I’ve always been a highly sensitive person (HSP), I just didn’t know it. I thought I was “too sensitive,” “too emotional,” or “too dramatic.” But that’s only because that’s what I’ve been told my entire life — even by my parents.
For the last few years, I’ve worked to change my self-perception. I’ve worked to see sensitivity and emotion as the strengths they really are and not a detriment or flaw like a lot of people see them, including loved ones.
But I’m not doing it just for myself. I’m doing it for my children. And, as a highly sensitive parent, there are some important truths I want them to learn.

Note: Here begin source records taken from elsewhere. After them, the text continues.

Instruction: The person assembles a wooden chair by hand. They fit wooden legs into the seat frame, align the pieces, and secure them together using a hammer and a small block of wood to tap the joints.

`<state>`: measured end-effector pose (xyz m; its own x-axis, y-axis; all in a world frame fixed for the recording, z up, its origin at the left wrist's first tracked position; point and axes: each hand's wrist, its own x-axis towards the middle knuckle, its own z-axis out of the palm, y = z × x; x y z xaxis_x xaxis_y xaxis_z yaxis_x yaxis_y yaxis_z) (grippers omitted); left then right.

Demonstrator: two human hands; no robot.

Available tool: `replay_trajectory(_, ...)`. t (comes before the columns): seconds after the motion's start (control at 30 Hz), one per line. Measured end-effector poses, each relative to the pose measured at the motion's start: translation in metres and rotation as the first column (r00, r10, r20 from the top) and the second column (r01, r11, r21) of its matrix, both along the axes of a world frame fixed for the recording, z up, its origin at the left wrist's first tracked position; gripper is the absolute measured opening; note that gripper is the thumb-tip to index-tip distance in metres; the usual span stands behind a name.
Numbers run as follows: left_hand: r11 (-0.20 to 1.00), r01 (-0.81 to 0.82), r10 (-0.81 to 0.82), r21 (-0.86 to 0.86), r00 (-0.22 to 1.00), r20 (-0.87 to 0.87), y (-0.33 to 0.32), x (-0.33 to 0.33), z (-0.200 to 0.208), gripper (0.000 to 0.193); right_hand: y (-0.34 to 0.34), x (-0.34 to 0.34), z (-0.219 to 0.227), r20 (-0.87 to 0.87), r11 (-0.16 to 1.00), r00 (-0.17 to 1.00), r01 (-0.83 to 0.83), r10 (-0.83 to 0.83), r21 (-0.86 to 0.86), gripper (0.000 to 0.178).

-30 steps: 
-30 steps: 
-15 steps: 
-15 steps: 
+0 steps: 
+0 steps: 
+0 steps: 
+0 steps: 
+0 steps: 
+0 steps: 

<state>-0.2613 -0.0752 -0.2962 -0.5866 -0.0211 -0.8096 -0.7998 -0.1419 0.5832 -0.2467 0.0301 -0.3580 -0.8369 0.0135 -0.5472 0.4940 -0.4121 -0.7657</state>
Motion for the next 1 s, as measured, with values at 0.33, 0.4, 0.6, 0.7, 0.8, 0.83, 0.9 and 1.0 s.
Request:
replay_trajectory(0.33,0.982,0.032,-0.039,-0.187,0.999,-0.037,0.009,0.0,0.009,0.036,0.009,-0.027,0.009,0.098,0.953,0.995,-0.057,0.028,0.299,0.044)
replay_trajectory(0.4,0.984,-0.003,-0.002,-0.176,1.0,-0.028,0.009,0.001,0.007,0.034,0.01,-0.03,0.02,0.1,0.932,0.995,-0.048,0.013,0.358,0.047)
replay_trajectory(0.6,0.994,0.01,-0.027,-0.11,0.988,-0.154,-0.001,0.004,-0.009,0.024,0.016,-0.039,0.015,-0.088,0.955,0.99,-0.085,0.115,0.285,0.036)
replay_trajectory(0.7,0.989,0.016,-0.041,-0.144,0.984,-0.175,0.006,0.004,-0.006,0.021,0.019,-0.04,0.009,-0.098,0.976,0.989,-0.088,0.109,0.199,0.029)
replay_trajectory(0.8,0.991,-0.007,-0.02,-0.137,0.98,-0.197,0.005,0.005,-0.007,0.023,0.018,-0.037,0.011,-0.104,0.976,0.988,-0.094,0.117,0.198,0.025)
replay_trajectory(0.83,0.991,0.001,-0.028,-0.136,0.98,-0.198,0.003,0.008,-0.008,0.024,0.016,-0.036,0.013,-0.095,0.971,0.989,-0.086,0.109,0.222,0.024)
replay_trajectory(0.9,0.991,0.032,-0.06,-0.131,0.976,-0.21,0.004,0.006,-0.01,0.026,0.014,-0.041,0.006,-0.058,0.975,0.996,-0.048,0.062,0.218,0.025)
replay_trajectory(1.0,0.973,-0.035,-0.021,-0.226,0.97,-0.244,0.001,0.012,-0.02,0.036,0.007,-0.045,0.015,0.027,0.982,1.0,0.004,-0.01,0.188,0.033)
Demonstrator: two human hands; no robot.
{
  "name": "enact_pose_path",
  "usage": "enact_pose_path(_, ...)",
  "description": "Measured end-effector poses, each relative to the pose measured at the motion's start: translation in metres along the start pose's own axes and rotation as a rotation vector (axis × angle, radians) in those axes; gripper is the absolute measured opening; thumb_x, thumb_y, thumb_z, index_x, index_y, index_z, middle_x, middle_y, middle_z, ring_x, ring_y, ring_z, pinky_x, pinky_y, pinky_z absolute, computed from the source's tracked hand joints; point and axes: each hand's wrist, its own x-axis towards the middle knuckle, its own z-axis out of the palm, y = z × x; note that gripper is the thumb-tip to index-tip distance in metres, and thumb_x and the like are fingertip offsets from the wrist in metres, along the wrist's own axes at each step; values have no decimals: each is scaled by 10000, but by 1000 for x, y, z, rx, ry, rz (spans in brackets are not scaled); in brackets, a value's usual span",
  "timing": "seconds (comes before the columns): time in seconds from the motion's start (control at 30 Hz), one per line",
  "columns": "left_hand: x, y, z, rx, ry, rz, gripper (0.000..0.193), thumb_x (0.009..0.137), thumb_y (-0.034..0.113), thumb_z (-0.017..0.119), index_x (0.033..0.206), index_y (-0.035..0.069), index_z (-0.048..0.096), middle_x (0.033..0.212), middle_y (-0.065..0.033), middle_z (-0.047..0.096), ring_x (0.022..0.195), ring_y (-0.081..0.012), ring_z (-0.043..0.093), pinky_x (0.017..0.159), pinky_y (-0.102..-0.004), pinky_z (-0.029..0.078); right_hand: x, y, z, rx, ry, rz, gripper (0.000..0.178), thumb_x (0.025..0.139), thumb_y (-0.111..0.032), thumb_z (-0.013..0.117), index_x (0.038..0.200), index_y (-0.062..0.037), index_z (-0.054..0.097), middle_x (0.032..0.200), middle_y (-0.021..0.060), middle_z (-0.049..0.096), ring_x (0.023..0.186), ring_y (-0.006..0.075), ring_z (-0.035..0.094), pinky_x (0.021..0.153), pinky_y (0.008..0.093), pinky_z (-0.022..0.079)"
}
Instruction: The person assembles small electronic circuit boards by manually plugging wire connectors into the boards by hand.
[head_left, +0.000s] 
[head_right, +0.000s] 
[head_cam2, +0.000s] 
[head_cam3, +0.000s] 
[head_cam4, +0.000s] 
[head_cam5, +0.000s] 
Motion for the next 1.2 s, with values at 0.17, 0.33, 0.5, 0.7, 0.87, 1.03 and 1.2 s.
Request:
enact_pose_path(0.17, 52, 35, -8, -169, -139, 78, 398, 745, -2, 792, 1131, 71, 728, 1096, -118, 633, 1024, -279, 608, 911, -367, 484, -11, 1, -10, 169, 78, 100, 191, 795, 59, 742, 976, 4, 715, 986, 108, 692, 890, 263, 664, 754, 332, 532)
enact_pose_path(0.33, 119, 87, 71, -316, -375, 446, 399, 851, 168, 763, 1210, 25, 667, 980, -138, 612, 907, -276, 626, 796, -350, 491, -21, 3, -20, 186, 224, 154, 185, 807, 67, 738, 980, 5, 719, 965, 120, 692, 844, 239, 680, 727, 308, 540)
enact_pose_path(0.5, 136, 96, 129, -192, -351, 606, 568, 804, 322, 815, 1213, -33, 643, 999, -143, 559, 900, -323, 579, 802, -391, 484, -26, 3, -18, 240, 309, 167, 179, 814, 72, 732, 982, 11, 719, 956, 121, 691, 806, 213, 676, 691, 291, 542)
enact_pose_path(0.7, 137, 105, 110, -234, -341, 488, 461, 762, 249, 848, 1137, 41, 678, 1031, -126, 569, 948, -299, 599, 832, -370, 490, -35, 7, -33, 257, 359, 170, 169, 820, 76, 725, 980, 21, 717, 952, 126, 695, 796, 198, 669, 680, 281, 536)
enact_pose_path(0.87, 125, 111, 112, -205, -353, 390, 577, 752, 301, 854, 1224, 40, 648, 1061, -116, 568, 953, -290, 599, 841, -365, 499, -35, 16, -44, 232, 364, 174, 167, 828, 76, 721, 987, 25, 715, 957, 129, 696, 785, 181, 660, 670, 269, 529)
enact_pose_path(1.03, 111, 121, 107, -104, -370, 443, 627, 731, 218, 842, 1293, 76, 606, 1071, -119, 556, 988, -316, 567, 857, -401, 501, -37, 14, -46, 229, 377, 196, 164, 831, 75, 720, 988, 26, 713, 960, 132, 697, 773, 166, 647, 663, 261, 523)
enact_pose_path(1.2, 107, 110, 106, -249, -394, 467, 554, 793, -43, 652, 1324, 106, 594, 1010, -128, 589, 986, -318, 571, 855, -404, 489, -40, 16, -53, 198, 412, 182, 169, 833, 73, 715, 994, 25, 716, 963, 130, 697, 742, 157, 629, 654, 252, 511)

Self-Acceptance Is the Greatest Gift a Parent Can Give
Being sensitive or emotional isn’t a weakness. It’s one of my biggest strengths. It means I’m highly empathetic. Tell me your story, and I will feel it right along with you. It means I have a huge heart underneath the sometimes cold exterior that I use to protect my emotional self. And, many times, it also means I cry. A lot. (And not just for sad things. I cry when I’m happy, angry, frustrated, tired, or when something touches my soul.)
Yes, it can be exhausting, but I wouldn’t change who I am for anything. Self-acceptance is a powerful thing, and I worked too hard and too long to learn that lesson.
When it comes to my twin toddlers, I don’t want them to have to fight against themselves most of their lives because of the labels others put on them. Instead, I want to show them the beauty of sensitivity. I want them to know they’re allowed to feel, and to feel deeply, and it’s okay that this makes them different.
Like all parents, I want to give my children a head start in life. But as a highly sensitive parent, I want that head start to include self-acceptance and self-love.
5 Truths I Teach My Kids as a Highly Sensitive Parent
As my daughters grow, here are the HSP-friendly truths I model in my home:
1. Home is an emotionally safe place.
The world is harsh, and sometimes it likes to put sensitive people to the grindstone, whittling them down until they feel empty. But my home doesn’t have to be that way.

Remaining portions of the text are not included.